La SNCF, un géant aux pieds d’argile
Pendant des décennies, la SNCF a régné en maître sur le transport ferroviaire de marchandises en France. Mais depuis l’ouverture à la concurrence en 2006, la situation s’est considérablement dégradée. Fret SNCF, la branche dédiée au transport de marchandises, accumule les pertes et voit ses parts de marché fondre comme neige au soleil. En cause : des coûts de revient bien trop élevés pour rester compétitif face aux nouveaux entrants sur le marché.
Selon une source proche du dossier, la SNCF souffre d’un handicap structurel majeur : « Avec un coût à la tonne transportée 30% plus cher que ses concurrents, Fret SNCF n’a aucune chance de s’en sortir. C’est un géant aux pieds d’argile ». Une situation qui s’explique en grande partie par l’héritage social de l’entreprise publique, avec des avantages acquis au fil des années par les cheminots.
Des cheminots arc-boutés sur leurs acquis
Car derrière la crise du fret ferroviaire se cache un autre mal bien français : la « gréviculture ». Les syndicats de cheminots, très puissants au sein de la SNCF, n’hésitent pas à paralyser le trafic pour défendre leurs intérêts catégoriels. Régime spécial de retraite, progression de carrière automatique, emploi à vie… autant d’avantages devenus indéfendables dans un marché concurrentiel. « À la SNCF, le dialogue social se résume trop souvent à un rapport de force permanent. Chaque réforme est vue comme une agression », regrette un cadre de la compagnie ferroviaire.

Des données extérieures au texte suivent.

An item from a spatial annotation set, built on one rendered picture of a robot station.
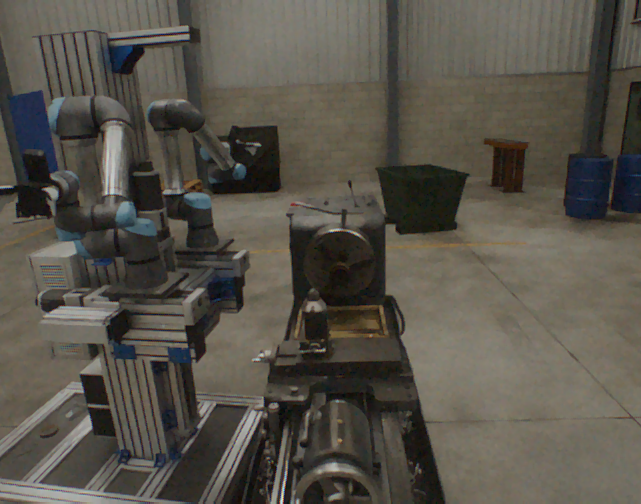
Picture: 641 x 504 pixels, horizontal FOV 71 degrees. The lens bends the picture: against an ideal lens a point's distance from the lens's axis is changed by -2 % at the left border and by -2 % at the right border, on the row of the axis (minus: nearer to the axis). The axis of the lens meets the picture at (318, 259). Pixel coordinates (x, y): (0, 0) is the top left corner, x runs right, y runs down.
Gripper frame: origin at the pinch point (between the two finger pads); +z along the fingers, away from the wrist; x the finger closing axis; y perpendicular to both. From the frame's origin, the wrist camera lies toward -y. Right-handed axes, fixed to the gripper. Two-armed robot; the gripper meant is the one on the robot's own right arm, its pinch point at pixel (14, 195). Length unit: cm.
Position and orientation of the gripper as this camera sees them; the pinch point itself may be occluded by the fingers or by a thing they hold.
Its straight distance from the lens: 118.8
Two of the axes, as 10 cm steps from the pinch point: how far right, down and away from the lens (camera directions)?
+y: -0.9, 9.6, 2.8
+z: 1.9, 2.9, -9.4
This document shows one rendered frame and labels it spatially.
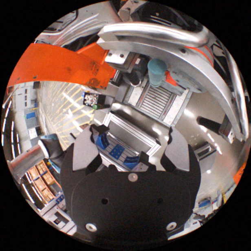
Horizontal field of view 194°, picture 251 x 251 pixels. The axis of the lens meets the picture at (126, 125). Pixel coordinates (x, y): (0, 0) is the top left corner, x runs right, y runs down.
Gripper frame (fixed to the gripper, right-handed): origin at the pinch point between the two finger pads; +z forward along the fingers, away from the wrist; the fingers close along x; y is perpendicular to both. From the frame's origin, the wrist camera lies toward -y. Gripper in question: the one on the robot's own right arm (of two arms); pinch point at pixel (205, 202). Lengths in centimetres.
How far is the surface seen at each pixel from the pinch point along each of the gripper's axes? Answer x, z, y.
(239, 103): -23.5, -4.6, 31.9
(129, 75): -22, 10, 53
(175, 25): -54, 1, 48
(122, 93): -35, 86, 81
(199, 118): -27.7, 18.2, 21.3
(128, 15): -41, -2, 62
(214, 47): -54, -1, 31
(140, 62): -60, 47, 67
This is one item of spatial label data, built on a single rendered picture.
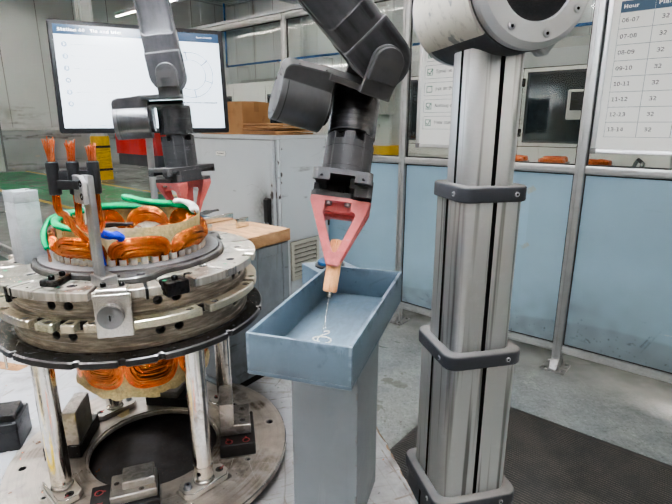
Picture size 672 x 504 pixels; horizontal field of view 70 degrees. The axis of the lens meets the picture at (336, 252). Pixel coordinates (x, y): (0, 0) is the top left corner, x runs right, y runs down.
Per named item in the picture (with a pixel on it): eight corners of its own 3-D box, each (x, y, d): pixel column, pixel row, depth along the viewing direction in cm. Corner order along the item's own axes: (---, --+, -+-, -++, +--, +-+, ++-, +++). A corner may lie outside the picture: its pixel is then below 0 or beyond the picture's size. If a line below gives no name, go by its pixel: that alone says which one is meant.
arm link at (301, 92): (411, 52, 50) (386, 39, 58) (307, 13, 46) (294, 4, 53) (368, 157, 56) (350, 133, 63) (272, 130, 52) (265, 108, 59)
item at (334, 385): (349, 595, 51) (351, 348, 44) (257, 567, 54) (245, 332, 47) (395, 449, 74) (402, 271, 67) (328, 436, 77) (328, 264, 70)
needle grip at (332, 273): (322, 290, 54) (330, 238, 55) (323, 291, 56) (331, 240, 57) (336, 292, 54) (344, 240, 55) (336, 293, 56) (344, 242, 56)
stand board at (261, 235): (145, 243, 92) (144, 231, 91) (223, 227, 107) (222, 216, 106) (213, 261, 80) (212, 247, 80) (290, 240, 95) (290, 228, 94)
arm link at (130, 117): (175, 61, 79) (179, 66, 87) (99, 63, 76) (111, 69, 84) (185, 136, 82) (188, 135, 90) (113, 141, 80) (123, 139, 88)
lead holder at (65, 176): (47, 195, 49) (42, 161, 49) (86, 190, 53) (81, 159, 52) (66, 198, 47) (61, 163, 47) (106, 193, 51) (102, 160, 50)
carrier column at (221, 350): (215, 407, 81) (206, 290, 76) (226, 401, 83) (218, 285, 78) (225, 412, 80) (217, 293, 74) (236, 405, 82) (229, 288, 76)
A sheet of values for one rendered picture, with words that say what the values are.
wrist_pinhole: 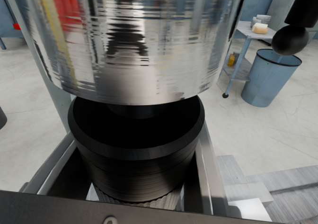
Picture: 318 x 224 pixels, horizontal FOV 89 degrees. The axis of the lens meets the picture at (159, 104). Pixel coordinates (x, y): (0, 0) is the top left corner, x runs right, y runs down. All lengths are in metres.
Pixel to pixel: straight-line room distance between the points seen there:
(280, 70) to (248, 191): 1.98
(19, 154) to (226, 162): 1.74
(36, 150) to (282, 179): 1.76
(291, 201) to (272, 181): 0.05
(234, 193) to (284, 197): 0.21
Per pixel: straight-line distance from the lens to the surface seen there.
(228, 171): 0.41
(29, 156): 1.85
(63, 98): 0.55
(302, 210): 0.54
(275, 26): 5.21
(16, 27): 4.54
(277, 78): 2.31
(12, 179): 1.77
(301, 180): 0.60
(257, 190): 0.37
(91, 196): 0.52
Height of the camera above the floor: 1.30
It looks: 39 degrees down
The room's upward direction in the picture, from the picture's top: 5 degrees clockwise
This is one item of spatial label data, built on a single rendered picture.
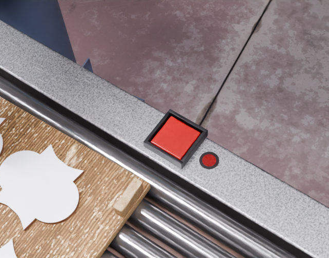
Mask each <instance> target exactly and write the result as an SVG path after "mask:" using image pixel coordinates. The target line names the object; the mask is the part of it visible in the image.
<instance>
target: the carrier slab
mask: <svg viewBox="0 0 329 258"><path fill-rule="evenodd" d="M0 118H6V120H7V121H6V122H5V123H4V124H3V125H2V126H1V128H0V134H1V136H2V138H3V140H4V150H3V153H2V155H1V157H0V166H1V164H2V163H3V162H4V160H5V159H6V158H8V157H9V156H10V155H12V154H13V153H16V152H20V151H33V152H36V153H38V154H41V153H42V152H43V151H44V150H45V149H46V148H47V147H48V146H49V145H52V147H53V150H54V153H55V155H56V156H57V157H58V158H59V159H60V160H61V161H62V162H63V163H64V164H65V165H67V166H69V167H71V168H74V169H79V170H84V172H85V173H84V174H83V175H82V176H81V177H80V178H79V179H78V180H77V181H76V182H75V183H74V184H75V185H76V187H77V189H78V191H79V196H80V200H79V206H78V208H77V210H76V212H75V213H74V215H73V216H72V217H70V218H69V219H67V220H66V221H64V222H62V223H59V224H53V225H50V224H44V223H41V222H39V221H38V220H36V221H35V222H34V223H33V224H32V225H31V226H30V227H29V228H28V229H27V230H26V231H24V229H23V226H22V223H21V220H20V218H19V216H18V215H17V214H16V213H15V212H13V211H12V210H11V209H10V208H9V207H7V206H5V205H2V204H0V248H2V247H3V246H4V245H6V244H7V243H8V242H9V241H11V240H14V248H15V253H16V256H17V258H100V257H101V255H102V254H103V253H104V251H105V250H106V249H107V247H108V246H109V245H110V243H111V242H112V241H113V239H114V238H115V236H116V235H117V234H118V232H119V231H120V230H121V228H122V227H123V225H124V224H125V222H126V221H127V220H128V218H129V217H130V216H131V214H132V213H133V211H134V210H135V209H136V207H137V206H138V205H139V203H140V202H141V201H142V199H143V198H144V197H145V195H146V194H147V192H148V191H149V190H150V188H151V187H150V184H149V183H148V182H146V181H144V180H143V179H141V178H139V177H138V176H136V175H134V174H132V173H131V172H129V171H127V170H125V169H124V168H122V167H120V166H119V165H117V164H115V163H113V162H112V161H110V160H108V159H107V158H105V157H103V156H101V155H100V154H98V153H96V152H95V151H93V150H91V149H89V148H88V147H86V146H84V145H82V144H81V143H79V142H77V141H76V140H74V139H72V138H70V137H69V136H67V135H65V134H64V133H62V132H60V131H58V130H57V129H55V128H53V127H52V126H50V125H48V124H46V123H45V122H43V121H41V120H39V119H38V118H36V117H34V116H33V115H31V114H29V113H27V112H26V111H24V110H22V109H21V108H19V107H17V106H15V105H14V104H12V103H10V102H9V101H7V100H5V99H4V98H2V97H0ZM134 178H137V179H139V180H140V181H141V182H142V186H143V191H142V192H141V194H140V196H139V197H138V199H137V200H136V201H135V203H134V204H133V205H132V206H131V208H130V209H129V211H128V212H127V213H126V215H125V216H124V217H121V216H119V215H117V214H116V213H115V211H114V209H113V206H114V205H115V203H116V202H117V201H118V200H119V199H120V197H121V196H122V195H123V193H124V192H125V190H126V189H127V187H128V186H129V185H130V183H131V182H132V180H133V179H134ZM2 190H3V189H2V187H1V186H0V192H1V191H2Z"/></svg>
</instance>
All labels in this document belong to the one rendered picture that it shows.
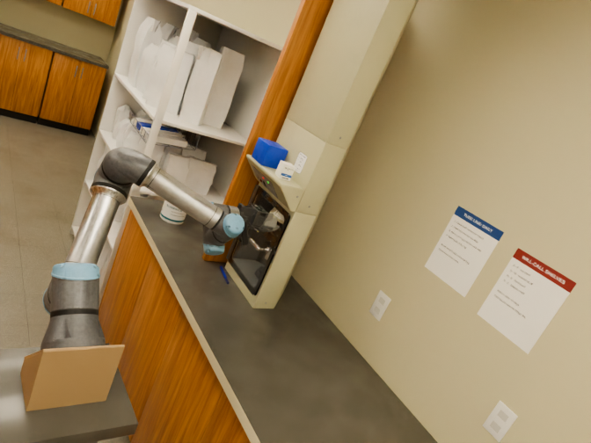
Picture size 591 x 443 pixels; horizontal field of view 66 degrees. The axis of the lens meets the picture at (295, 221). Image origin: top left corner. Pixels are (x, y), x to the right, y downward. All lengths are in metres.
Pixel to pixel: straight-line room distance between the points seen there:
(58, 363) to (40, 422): 0.15
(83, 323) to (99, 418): 0.25
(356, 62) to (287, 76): 0.38
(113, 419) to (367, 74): 1.37
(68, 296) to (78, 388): 0.23
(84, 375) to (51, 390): 0.08
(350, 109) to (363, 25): 0.30
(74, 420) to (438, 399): 1.23
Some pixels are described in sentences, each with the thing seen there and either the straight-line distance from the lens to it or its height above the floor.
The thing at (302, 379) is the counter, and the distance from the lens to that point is 1.76.
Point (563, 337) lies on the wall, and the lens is 1.66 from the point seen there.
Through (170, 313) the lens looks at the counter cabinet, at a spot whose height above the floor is 0.78.
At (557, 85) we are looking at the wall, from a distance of 1.81.
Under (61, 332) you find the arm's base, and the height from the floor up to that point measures 1.12.
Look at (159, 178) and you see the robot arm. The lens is 1.50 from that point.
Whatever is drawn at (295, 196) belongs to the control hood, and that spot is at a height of 1.48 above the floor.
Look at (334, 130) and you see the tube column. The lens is 1.77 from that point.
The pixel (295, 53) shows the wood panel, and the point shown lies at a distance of 2.03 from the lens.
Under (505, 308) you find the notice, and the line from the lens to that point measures 1.73.
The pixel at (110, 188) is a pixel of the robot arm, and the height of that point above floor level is 1.36.
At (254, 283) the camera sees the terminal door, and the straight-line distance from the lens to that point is 1.99.
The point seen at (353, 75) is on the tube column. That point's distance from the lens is 1.76.
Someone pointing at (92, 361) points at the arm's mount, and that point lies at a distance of 1.30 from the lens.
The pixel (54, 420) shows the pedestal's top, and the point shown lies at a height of 0.94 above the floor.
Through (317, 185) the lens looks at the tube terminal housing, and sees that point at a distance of 1.83.
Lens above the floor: 1.93
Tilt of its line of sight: 17 degrees down
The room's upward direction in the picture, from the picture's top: 24 degrees clockwise

Une libéralisation à marche forcée
Mais si la SNCF peine tant à s’adapter, c’est aussi à cause d’une libéralisation du rail menée à marche forcée par Bruxelles. Depuis 2006, le fret ferroviaire est ouvert à la concurrence, sans que les conditions d’une concurrence équitable n’aient été réunies. « On a livré le fret français en pâture à des opérateurs étrangers low-cost, sans se soucier des conséquences sociales et environnementales », dénonce un syndicaliste. Résultat : le transport routier continue de gagner des parts de marché, au détriment du rail pourtant bien plus écologique.
Un avenir en pointillé
Face à cette situation intenable, la direction de la SNCF a fini par jeter l’éponge. À partir du 1er janvier prochain, Fret SNCF sera démantelé et ses activités reprises par deux nouvelles sociétés. Une restructuration douloureuse qui risque de se traduire par des centaines de suppressions d’emplois. « C’est un crève-cœur, mais nous n’avons plus le choix. Il en va de la survie du fret ferroviaire en France », justifie un proche de la direction. Reste à savoir si ce énième plan de sauvetage suffira à enrayer le déclin…

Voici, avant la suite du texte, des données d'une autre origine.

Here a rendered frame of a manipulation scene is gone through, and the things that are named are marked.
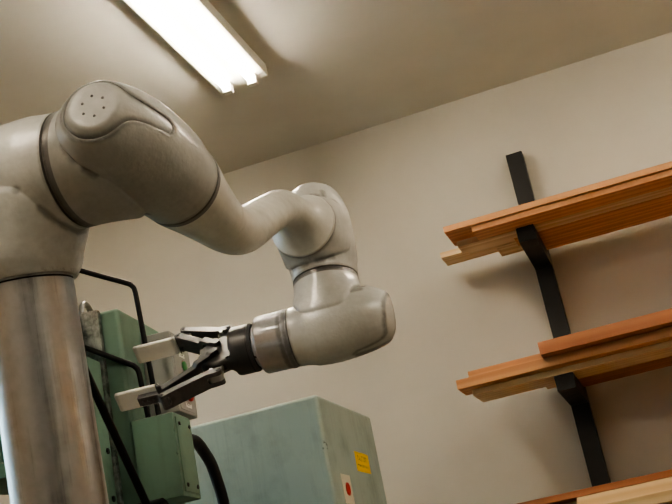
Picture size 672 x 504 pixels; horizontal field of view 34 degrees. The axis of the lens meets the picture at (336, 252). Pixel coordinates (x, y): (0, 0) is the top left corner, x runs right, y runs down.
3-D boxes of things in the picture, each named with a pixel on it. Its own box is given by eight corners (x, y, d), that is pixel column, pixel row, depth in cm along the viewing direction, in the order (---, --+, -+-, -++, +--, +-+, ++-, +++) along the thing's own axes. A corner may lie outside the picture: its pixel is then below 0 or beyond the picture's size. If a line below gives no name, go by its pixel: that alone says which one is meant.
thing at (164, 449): (141, 505, 193) (130, 421, 198) (160, 508, 202) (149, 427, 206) (186, 495, 192) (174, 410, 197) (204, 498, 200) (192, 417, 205)
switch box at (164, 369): (150, 418, 208) (139, 336, 213) (169, 425, 217) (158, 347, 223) (180, 410, 207) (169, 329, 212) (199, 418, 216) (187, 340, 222)
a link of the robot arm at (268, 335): (305, 347, 173) (268, 355, 174) (287, 297, 169) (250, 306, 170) (301, 378, 165) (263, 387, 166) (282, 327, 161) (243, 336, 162)
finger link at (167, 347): (173, 338, 175) (174, 336, 176) (132, 348, 176) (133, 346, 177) (179, 354, 176) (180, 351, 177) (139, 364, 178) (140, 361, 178)
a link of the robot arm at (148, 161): (219, 124, 127) (117, 154, 131) (138, 35, 112) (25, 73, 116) (223, 223, 121) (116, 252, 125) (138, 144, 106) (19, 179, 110)
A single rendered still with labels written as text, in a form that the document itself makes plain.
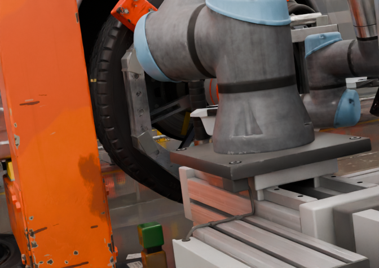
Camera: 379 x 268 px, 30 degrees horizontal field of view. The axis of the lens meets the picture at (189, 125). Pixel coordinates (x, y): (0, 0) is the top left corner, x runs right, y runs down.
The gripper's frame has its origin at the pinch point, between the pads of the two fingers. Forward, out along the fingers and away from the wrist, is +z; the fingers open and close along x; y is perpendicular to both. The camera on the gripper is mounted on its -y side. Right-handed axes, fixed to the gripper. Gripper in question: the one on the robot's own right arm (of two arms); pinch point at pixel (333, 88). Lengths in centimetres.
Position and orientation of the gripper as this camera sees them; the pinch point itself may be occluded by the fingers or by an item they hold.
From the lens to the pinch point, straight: 172.4
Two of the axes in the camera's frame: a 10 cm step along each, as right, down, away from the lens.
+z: -9.4, 1.6, -3.1
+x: 3.2, 0.7, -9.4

Car au-delà de la SNCF, c’est tout le système ferroviaire français qui est à réinventer. Pour redonner un avenir au fret, il faudra investir massivement dans les infrastructures, moderniser la gestion du réseau et repenser la place du rail dans la chaîne logistique. Un immense chantier qui nécessitera un vrai courage politique. En attendant, les wagons de marchandises risquent de rester encore longtemps à quai…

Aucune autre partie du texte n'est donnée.